> _Problem details_
Filter the entries for lines with the word "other".

Stored records
++++++++++

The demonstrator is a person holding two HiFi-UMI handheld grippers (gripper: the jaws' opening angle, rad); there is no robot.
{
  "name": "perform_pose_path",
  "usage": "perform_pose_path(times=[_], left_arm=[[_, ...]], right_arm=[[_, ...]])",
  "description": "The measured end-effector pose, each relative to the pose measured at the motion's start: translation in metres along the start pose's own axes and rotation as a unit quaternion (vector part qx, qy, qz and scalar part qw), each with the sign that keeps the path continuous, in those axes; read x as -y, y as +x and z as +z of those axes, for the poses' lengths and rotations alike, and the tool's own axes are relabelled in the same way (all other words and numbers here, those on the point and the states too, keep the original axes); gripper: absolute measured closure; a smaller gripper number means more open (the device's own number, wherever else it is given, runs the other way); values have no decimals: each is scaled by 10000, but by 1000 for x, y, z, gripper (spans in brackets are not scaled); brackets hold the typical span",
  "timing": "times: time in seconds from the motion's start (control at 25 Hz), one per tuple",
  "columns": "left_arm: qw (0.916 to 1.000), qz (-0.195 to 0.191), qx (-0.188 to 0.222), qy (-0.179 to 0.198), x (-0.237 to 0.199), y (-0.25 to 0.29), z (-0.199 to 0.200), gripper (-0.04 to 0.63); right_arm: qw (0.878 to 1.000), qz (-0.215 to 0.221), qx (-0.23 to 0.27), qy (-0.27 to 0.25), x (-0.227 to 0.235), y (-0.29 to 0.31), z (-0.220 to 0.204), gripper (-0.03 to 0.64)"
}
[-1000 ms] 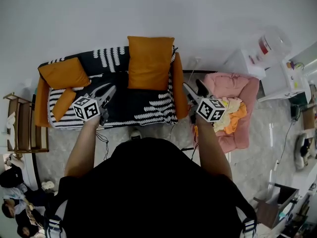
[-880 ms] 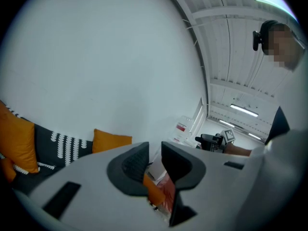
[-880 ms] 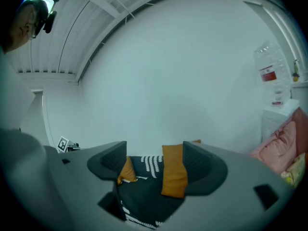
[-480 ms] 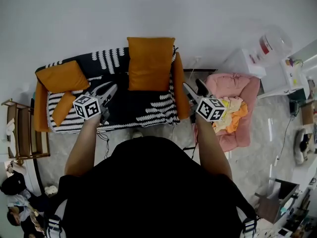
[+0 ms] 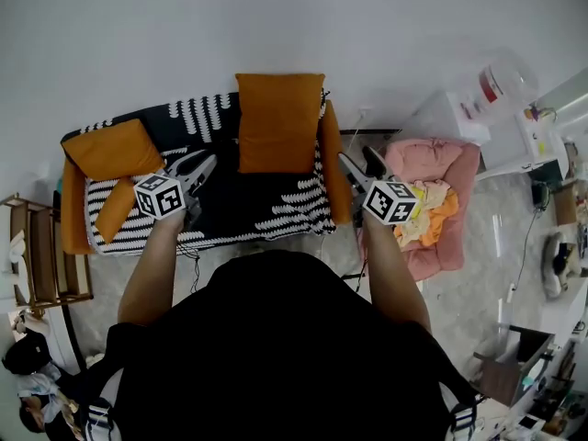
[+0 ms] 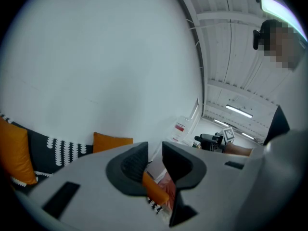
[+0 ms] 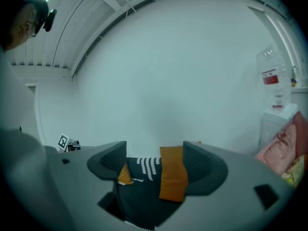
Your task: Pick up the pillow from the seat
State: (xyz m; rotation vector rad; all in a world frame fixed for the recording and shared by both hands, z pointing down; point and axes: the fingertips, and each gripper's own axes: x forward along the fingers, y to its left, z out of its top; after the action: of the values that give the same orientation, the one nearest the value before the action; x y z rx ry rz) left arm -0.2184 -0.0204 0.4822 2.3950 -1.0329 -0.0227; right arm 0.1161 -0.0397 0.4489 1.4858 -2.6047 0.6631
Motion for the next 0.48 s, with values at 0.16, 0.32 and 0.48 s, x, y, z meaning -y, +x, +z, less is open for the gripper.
perform_pose_path(times=[0.16,0.32,0.48], left_arm=[[10000,-27,-9,9,-11,-5,4,498],[10000,-31,-13,17,-23,-7,9,496],[10000,-49,-51,-1,-33,-10,12,494]], right_arm=[[10000,-30,-1,-4,-6,8,-1,245],[10000,-53,-22,13,-10,19,-4,244],[9999,-102,-47,32,-13,26,-8,244]])
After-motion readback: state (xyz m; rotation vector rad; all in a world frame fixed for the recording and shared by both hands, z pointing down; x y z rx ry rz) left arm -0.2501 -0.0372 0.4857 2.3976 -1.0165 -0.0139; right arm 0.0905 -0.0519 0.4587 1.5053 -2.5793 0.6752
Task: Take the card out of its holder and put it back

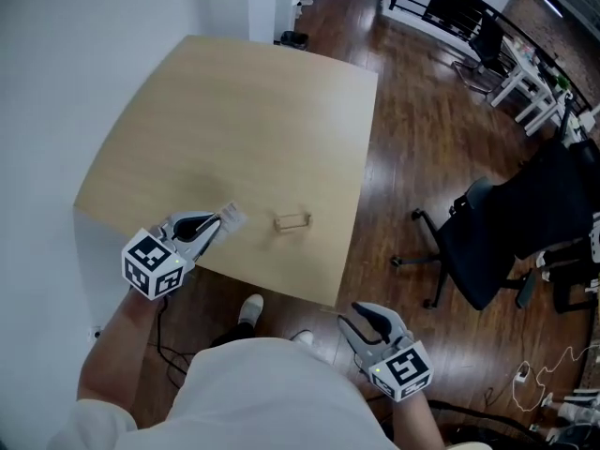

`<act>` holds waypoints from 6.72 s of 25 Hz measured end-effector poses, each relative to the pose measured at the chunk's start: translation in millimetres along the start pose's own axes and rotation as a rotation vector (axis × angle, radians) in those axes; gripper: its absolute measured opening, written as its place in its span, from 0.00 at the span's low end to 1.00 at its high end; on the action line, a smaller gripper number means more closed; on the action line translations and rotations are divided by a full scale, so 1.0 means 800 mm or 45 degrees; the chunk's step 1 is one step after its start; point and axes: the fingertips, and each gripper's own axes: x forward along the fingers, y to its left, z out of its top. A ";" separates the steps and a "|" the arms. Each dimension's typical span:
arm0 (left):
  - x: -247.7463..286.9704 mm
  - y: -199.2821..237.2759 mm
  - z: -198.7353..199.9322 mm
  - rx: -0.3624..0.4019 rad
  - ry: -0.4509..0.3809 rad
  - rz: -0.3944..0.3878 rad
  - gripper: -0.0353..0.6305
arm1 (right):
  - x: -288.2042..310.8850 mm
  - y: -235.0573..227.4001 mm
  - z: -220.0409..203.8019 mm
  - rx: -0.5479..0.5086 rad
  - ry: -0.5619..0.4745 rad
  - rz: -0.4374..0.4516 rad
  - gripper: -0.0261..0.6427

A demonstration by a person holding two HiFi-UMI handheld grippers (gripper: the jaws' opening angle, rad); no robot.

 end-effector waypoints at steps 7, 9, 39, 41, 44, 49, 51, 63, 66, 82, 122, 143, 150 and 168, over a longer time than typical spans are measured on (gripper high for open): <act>-0.058 -0.001 -0.028 -0.058 -0.005 0.125 0.08 | 0.020 0.018 0.005 -0.059 0.003 0.120 0.24; -0.074 -0.001 -0.036 -0.070 0.004 0.146 0.08 | 0.023 0.028 0.008 -0.071 0.006 0.146 0.24; 0.097 -0.027 0.040 0.173 0.083 -0.450 0.08 | -0.033 0.035 0.011 0.175 -0.001 -0.318 0.24; 0.114 -0.028 0.040 0.190 0.097 -0.486 0.08 | -0.036 0.035 0.011 0.197 -0.001 -0.361 0.24; 0.138 -0.030 0.035 0.206 0.116 -0.530 0.08 | -0.041 0.035 0.006 0.226 0.000 -0.422 0.24; 0.167 -0.033 0.027 0.224 0.146 -0.580 0.08 | -0.050 0.039 0.002 0.274 0.006 -0.498 0.24; 0.177 -0.032 0.024 0.226 0.153 -0.596 0.08 | -0.050 0.039 0.002 0.281 0.009 -0.525 0.24; 0.212 -0.031 0.009 0.202 0.162 -0.636 0.08 | -0.044 0.030 0.001 0.307 0.046 -0.574 0.24; 0.215 -0.034 0.005 0.204 0.173 -0.644 0.08 | -0.042 0.028 -0.003 0.304 0.046 -0.572 0.24; 0.219 -0.037 -0.008 0.196 0.157 -0.634 0.08 | -0.040 0.020 -0.001 0.310 0.066 -0.556 0.24; 0.120 -0.018 -0.026 0.149 0.037 -0.471 0.27 | -0.003 0.088 -0.005 0.244 0.094 -0.434 0.24; -0.245 -0.396 -0.150 -0.009 0.015 -0.306 0.24 | -0.226 0.286 -0.141 0.092 -0.064 -0.220 0.24; -0.262 -0.428 -0.129 0.047 -0.037 -0.313 0.23 | -0.251 0.302 -0.141 0.061 -0.123 -0.246 0.24; -0.257 -0.451 -0.128 0.054 -0.037 -0.364 0.23 | -0.245 0.314 -0.134 0.023 -0.120 -0.253 0.24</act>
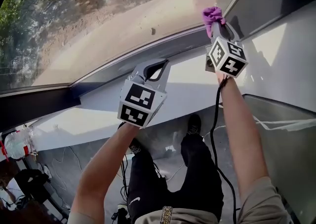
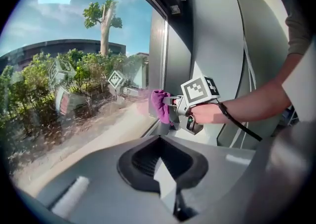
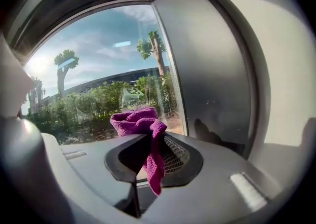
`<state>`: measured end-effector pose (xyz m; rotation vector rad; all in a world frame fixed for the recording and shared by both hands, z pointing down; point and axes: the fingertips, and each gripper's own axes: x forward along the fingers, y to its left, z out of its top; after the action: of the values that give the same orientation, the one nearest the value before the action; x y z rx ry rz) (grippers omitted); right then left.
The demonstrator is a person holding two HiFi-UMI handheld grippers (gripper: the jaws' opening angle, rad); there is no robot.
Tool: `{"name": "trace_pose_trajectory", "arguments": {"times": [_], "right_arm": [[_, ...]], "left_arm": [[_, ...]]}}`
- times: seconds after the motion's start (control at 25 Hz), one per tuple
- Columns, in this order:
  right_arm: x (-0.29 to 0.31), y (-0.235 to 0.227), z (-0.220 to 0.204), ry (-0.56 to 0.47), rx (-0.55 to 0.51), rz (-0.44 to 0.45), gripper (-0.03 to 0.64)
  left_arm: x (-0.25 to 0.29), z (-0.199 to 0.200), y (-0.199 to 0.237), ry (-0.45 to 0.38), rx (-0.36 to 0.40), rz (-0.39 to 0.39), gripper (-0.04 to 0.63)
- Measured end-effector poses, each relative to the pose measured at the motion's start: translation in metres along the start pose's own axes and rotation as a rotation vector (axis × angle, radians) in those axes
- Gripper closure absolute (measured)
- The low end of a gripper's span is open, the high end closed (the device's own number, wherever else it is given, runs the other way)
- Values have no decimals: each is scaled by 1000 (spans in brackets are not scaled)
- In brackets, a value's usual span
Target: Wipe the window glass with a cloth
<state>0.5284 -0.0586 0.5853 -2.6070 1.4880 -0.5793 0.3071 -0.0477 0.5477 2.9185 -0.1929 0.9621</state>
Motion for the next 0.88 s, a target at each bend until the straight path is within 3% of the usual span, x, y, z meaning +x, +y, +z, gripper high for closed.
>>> {"name": "trace_pose_trajectory", "arguments": {"times": [0.16, 0.4, 0.64, 0.88], "right_arm": [[6, -23, 0, -21, 77, -74, 535], [10, -55, -10, -40, 192, -202, 535], [15, -58, -13, -45, 155, -259, 537], [22, -63, -42, 14, 84, -302, 537]], "left_arm": [[15, 14, -2, 14, 80, -37, 595], [37, 26, 1, 4, 126, -62, 595], [53, 39, 4, -12, 198, -111, 595], [64, 31, 16, -33, 225, -122, 595]]}}
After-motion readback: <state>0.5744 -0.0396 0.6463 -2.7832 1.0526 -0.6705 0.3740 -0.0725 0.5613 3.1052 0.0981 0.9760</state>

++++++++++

> _Response to the exercise_
  "description": "The measured end-effector pose, each relative to the pose measured at the motion's start: translation in metres along the start pose's own axes and rotation as a unit quaternion (vector part qx, qy, qz and scalar part qw), each with the sign that keeps the path continuous, in those axes; read x as -y, y as +x and z as +z of those axes, for the poses' lengths and rotations alike, and the tool's own axes are relabelled in the same way (all other words and numbers here, those on the point and the states too, keep the original axes); gripper: absolute measured closure; a smaller gripper number means more open (the device's own number, wherever else it is given, runs the other way); values have no decimals: each is scaled by 10000, but by 1000 for x, y, z, gripper (spans in brackets are not scaled); brackets hold the typical span",
- The low end of a gripper's span is open, the high end closed (the device's own number, wherever else it is given, runs the other way)

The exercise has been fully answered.